__Activity__.
In the data below, which lines contain "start"? List them by copying each one.

__Data section__.

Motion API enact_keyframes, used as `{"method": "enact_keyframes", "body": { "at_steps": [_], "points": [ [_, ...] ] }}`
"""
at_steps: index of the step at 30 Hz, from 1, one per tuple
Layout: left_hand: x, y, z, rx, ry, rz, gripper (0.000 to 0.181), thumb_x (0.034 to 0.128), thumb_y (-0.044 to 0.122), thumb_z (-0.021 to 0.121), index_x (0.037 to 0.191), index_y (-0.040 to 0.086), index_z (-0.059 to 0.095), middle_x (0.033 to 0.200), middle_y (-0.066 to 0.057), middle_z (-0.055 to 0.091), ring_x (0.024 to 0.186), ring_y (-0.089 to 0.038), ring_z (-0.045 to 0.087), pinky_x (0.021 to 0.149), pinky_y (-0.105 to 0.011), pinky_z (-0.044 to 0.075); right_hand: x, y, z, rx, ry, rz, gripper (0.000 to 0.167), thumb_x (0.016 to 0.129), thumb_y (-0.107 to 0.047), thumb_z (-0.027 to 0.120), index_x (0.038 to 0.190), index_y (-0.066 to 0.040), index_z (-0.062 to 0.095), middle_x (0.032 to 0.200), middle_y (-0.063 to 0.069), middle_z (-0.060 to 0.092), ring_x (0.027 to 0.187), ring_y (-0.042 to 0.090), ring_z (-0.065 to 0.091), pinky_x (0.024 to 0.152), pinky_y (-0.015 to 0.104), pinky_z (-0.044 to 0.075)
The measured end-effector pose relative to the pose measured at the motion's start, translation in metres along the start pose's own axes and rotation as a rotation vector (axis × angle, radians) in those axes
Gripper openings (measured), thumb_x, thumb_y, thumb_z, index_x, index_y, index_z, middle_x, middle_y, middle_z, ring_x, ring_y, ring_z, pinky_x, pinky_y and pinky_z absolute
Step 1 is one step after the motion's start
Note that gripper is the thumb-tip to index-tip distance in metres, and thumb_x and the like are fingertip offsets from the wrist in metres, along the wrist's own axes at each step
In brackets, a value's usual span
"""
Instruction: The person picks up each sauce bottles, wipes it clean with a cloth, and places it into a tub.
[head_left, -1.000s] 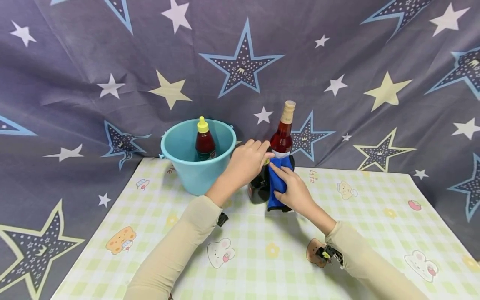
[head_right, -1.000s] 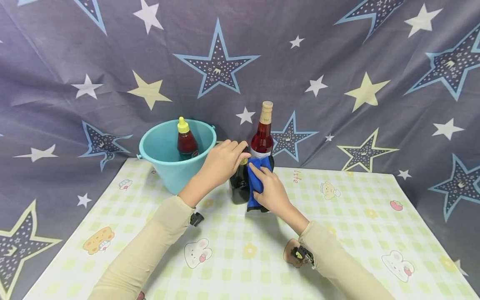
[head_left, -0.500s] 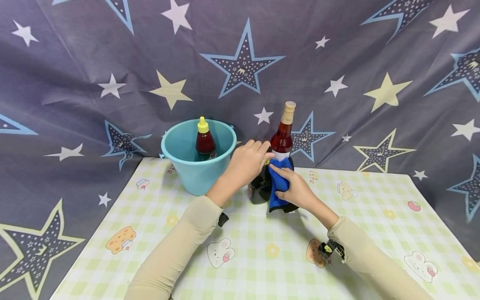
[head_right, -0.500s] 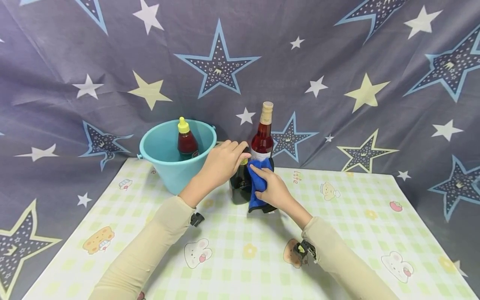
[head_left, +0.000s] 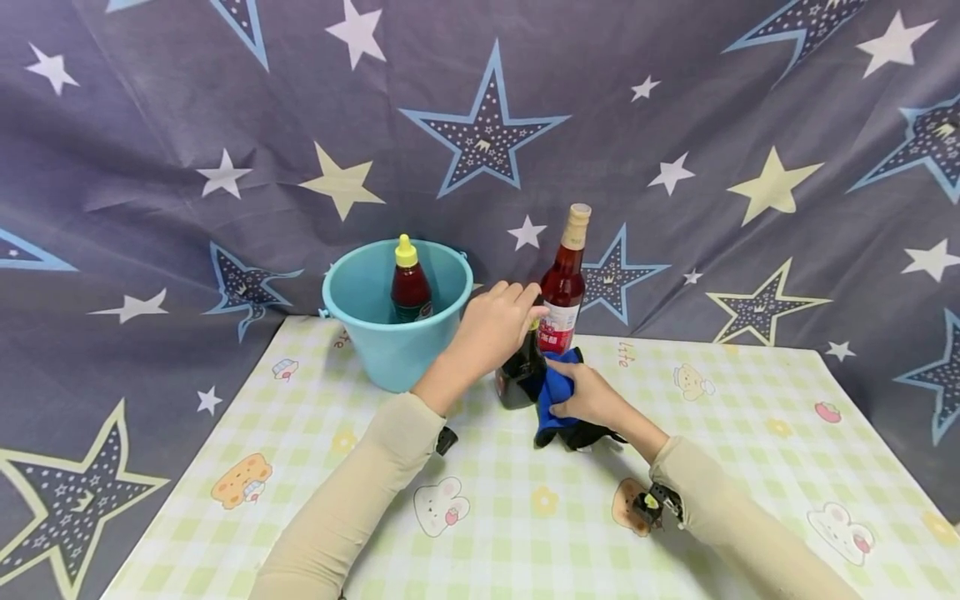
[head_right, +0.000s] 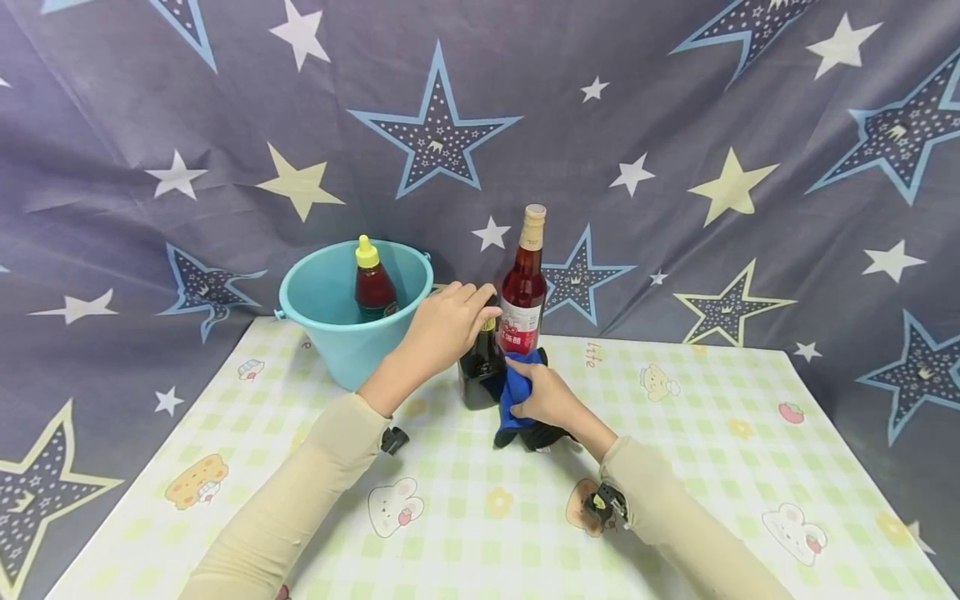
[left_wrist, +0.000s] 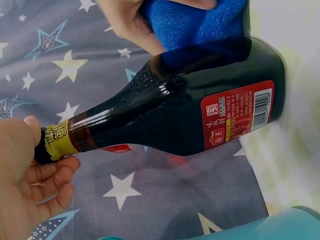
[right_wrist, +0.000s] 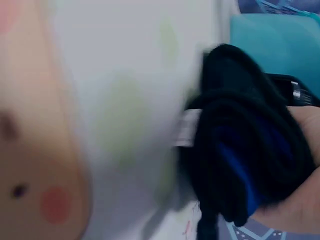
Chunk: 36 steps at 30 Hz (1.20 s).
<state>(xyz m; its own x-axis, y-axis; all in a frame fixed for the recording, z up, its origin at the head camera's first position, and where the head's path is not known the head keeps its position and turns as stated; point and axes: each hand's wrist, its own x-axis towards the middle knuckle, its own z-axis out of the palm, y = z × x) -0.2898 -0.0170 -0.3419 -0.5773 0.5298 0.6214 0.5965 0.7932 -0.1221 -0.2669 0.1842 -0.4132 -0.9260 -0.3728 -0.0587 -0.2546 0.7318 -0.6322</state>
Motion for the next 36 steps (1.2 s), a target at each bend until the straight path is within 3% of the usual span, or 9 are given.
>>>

__Exercise result__.
The measured end-effector pose relative to the pose measured at the motion's start, translation in metres along the start pose's own axes and rotation as a rotation vector (axis × angle, radians) in those axes
Step 1 is one step after the motion's start

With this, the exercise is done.